▶ [Activity]: Could you find each line of the data below that contains the word "teal" and copy those lines?

▶ [Source data]:
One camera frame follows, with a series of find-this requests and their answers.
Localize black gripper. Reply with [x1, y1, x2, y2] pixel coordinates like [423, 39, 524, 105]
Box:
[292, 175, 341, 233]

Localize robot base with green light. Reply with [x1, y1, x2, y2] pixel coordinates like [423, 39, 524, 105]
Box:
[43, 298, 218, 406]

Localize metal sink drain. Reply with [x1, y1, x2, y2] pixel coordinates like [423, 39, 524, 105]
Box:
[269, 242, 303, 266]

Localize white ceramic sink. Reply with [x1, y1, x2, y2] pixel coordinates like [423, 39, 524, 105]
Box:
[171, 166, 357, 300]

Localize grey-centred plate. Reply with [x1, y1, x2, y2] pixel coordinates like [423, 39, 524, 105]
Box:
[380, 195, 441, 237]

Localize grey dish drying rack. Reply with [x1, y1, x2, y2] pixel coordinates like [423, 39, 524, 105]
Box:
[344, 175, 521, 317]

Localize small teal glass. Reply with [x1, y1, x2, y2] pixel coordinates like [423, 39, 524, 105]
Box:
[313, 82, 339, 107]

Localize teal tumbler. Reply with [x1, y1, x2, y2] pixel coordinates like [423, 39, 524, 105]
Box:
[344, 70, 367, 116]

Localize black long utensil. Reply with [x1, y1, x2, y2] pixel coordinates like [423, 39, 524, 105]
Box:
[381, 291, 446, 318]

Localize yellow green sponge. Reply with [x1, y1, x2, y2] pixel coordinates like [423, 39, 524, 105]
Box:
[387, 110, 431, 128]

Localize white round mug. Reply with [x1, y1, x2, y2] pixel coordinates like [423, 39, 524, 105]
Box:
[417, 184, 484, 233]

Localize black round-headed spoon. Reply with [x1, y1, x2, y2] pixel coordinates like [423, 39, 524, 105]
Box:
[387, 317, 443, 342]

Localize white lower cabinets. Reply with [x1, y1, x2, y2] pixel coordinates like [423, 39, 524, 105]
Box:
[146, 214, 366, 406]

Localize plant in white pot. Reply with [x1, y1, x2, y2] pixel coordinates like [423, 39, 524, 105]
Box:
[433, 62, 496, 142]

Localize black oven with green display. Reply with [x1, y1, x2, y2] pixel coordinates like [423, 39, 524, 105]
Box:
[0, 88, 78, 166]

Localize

--

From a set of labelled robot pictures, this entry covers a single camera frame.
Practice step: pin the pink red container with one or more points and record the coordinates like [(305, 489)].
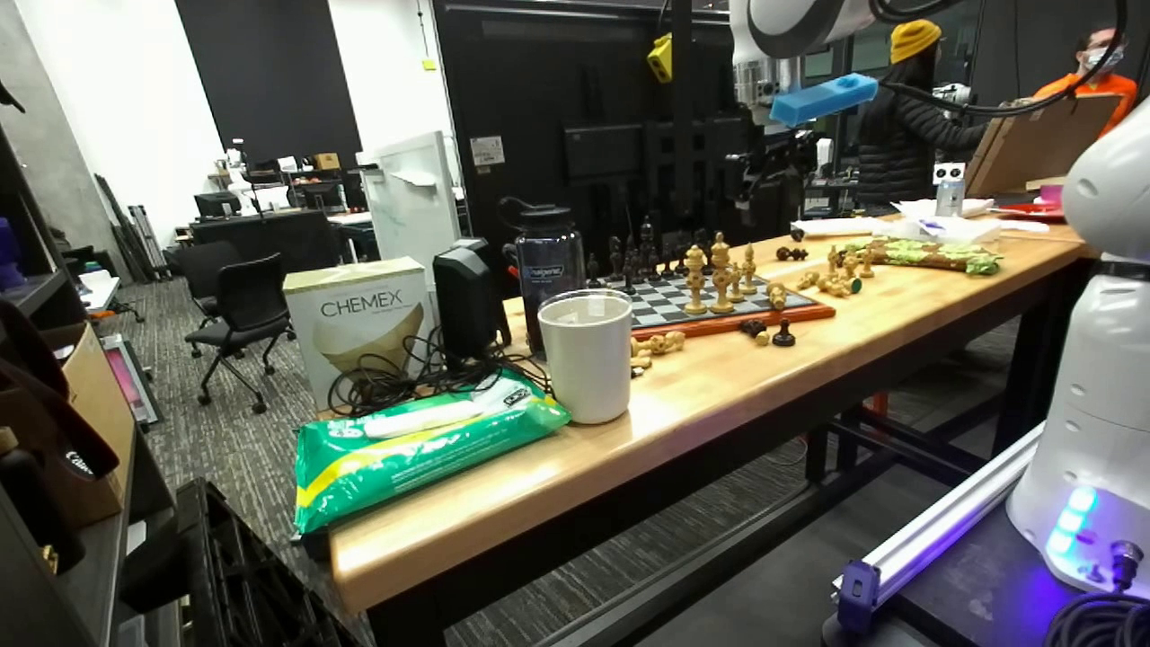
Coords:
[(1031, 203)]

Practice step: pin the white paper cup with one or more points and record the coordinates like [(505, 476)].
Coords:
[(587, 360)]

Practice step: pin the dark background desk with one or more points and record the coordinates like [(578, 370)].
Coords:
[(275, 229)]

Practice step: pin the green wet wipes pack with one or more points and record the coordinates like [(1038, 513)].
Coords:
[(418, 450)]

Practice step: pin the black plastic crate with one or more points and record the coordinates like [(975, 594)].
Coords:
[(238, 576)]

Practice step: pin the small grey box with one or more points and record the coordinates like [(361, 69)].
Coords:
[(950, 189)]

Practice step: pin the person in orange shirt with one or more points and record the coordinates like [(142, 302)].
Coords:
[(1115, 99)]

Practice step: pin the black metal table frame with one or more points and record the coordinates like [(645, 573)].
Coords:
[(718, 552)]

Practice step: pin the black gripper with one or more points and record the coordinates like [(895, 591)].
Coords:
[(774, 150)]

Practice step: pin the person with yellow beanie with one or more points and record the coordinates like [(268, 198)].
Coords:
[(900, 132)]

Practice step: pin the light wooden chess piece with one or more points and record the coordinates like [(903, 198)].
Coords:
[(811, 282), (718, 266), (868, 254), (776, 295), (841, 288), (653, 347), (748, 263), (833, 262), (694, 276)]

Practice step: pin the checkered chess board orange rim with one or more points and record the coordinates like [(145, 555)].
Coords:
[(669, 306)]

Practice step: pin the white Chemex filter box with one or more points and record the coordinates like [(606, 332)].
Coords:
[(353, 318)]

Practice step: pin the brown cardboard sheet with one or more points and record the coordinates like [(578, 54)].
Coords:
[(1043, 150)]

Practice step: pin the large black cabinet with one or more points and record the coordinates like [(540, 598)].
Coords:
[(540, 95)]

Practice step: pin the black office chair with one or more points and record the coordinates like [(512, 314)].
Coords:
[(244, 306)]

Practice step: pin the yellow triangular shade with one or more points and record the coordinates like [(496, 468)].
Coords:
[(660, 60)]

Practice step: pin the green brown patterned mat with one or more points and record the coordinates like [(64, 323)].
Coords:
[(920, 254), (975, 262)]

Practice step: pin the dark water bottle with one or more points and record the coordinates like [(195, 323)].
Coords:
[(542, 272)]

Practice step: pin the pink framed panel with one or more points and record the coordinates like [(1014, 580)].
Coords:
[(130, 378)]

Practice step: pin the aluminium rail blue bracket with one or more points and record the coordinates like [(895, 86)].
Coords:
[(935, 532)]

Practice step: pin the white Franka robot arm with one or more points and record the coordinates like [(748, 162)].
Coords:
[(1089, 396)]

▶ [Output for this task]:
Localize small teal glass. Reply with [x1, y1, x2, y2] pixel coordinates like [423, 39, 524, 105]
Localize teal tumbler. Reply with [x1, y1, x2, y2] pixel coordinates like [423, 39, 524, 105]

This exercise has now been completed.